Find the line containing "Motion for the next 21" in the entries below. Restate it and each line after it, word for word, up to and including the line containing "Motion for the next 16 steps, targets".

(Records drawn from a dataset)
________________________________________
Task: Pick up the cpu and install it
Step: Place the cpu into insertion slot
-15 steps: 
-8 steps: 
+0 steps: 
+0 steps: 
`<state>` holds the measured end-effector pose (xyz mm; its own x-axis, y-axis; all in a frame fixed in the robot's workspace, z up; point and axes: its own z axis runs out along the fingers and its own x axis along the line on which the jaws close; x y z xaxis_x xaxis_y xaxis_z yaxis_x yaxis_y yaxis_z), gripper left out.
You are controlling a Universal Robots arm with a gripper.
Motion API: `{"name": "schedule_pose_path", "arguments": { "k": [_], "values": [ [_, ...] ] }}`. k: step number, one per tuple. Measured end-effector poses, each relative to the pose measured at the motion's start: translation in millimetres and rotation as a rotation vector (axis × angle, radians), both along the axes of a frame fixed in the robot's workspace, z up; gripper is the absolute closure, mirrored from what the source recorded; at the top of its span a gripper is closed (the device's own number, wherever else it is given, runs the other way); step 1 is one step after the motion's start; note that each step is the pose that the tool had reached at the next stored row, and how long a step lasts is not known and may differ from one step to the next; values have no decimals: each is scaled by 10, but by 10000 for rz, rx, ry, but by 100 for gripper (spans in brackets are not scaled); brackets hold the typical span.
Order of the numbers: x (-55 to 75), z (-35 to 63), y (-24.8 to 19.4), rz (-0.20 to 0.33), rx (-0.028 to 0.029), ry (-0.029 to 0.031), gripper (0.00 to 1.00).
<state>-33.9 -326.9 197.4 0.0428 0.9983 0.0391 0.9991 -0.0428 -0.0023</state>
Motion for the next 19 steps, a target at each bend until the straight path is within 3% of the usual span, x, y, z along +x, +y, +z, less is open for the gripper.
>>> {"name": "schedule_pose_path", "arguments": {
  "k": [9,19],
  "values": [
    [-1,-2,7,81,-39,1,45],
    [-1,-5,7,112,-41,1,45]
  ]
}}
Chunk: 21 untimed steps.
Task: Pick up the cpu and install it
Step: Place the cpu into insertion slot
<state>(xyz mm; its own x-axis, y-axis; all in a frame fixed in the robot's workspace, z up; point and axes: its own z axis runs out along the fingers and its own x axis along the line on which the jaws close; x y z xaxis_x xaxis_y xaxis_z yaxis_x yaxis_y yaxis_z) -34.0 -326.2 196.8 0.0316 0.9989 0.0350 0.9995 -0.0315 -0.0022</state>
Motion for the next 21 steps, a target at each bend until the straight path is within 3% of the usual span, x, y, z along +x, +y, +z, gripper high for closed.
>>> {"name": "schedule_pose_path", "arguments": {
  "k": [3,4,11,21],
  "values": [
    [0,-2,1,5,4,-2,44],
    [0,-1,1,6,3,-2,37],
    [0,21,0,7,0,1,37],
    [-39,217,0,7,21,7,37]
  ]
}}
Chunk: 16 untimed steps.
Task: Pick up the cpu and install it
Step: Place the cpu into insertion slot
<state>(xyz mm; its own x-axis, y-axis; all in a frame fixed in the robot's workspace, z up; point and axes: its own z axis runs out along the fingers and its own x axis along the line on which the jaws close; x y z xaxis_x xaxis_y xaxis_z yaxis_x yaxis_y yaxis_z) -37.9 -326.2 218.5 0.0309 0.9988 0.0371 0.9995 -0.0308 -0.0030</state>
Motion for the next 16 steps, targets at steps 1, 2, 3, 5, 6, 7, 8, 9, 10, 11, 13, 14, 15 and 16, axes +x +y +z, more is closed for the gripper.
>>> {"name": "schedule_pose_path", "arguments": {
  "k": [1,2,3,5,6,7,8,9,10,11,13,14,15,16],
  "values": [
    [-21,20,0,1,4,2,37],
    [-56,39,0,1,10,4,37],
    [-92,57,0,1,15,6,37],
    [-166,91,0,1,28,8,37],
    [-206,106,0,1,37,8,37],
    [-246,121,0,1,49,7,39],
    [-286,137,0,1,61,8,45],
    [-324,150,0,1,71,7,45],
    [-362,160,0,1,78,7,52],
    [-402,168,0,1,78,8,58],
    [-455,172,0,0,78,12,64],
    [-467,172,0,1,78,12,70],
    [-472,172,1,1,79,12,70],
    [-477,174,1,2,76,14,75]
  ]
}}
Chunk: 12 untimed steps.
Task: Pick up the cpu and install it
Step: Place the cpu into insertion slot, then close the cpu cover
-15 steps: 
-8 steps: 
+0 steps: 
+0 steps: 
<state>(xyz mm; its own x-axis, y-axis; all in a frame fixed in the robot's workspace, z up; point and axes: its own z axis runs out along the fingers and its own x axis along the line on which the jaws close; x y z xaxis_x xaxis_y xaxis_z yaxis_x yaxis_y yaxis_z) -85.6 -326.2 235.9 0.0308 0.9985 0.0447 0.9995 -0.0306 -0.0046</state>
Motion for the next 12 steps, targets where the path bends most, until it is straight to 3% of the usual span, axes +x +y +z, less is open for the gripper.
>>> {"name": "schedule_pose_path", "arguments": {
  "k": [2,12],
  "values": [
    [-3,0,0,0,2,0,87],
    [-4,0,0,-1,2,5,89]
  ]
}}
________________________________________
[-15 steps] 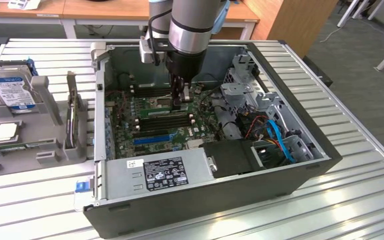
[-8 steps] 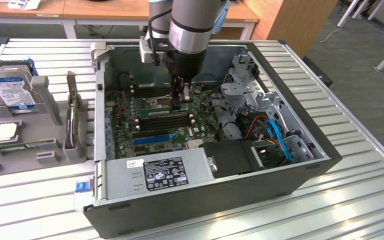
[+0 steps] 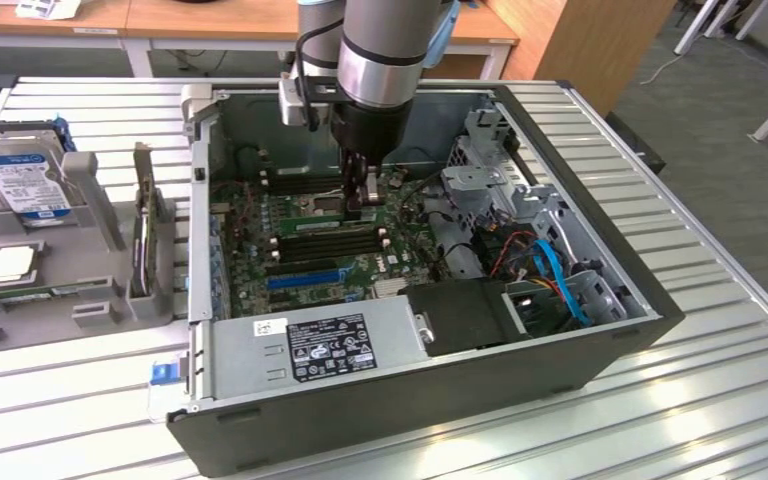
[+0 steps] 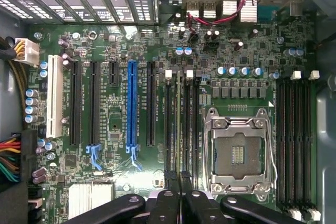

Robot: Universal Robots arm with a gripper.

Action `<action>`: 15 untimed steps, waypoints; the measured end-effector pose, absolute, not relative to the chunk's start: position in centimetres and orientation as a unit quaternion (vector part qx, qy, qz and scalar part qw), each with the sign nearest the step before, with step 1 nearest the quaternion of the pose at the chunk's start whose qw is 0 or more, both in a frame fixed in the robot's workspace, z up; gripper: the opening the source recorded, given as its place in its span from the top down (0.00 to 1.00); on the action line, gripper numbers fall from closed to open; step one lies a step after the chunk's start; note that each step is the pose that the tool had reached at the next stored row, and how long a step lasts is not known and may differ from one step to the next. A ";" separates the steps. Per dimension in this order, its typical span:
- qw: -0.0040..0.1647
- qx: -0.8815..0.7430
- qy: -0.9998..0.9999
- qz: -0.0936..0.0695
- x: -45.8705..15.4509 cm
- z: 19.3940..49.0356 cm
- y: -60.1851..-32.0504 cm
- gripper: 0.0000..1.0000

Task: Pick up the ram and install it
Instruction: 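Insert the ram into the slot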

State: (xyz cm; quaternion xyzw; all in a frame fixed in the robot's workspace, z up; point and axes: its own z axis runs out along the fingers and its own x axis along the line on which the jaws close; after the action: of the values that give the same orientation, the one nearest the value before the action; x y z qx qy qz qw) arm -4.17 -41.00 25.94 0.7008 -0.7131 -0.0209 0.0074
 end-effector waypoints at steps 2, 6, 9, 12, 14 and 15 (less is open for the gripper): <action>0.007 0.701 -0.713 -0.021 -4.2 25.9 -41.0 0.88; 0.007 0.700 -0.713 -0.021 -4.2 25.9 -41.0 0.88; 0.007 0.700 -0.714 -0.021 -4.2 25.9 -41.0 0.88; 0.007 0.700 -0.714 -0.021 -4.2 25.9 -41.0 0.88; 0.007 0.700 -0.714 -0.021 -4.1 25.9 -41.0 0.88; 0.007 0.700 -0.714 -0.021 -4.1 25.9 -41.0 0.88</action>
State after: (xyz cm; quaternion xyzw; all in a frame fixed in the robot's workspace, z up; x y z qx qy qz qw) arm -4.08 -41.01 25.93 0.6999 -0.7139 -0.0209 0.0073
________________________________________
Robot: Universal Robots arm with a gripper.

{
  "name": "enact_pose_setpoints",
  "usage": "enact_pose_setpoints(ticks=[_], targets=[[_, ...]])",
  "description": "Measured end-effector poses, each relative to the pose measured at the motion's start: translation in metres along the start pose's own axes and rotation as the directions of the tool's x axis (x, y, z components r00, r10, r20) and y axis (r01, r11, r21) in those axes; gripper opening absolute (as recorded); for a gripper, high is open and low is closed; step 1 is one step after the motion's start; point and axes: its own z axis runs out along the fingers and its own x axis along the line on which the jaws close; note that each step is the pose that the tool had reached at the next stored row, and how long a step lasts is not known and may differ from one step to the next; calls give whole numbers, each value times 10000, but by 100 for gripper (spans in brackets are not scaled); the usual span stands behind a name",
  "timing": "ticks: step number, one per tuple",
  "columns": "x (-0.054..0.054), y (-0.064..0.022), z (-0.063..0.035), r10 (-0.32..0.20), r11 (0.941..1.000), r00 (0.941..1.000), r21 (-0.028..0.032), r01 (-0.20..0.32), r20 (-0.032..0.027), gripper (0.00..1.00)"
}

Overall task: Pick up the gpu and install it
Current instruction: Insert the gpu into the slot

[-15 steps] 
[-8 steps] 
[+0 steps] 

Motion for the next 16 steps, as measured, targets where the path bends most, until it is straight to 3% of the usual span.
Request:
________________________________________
### Result below
Motion for the next 21 steps, a target at each bend until the straight path is within 3% of the usual span, x, y, z along +x, +y, +z, gripper high for closed.
>>> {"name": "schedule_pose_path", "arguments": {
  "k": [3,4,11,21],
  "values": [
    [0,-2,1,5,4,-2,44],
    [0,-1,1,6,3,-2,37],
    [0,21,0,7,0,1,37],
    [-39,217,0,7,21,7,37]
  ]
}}
Chunk: 16 untimed steps.
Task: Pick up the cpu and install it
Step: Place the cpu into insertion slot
<state>(xyz mm; its own x-axis, y-axis; all in a frame fixed in the robot's workspace, z up; point and axes: its own z axis runs out along the fingers and its own x axis along the line on which the jaws close; x y z xaxis_x xaxis_y xaxis_z yaxis_x yaxis_y yaxis_z) -37.9 -326.2 218.5 0.0309 0.9988 0.0371 0.9995 -0.0308 -0.0030</state>
Motion for the next 16 steps, targets at steps 1, 2, 3, 5, 6, 7, 8, 9, 10, 11, 13, 14, 15 and 16, axes +x +y +z, more is closed for the gripper.

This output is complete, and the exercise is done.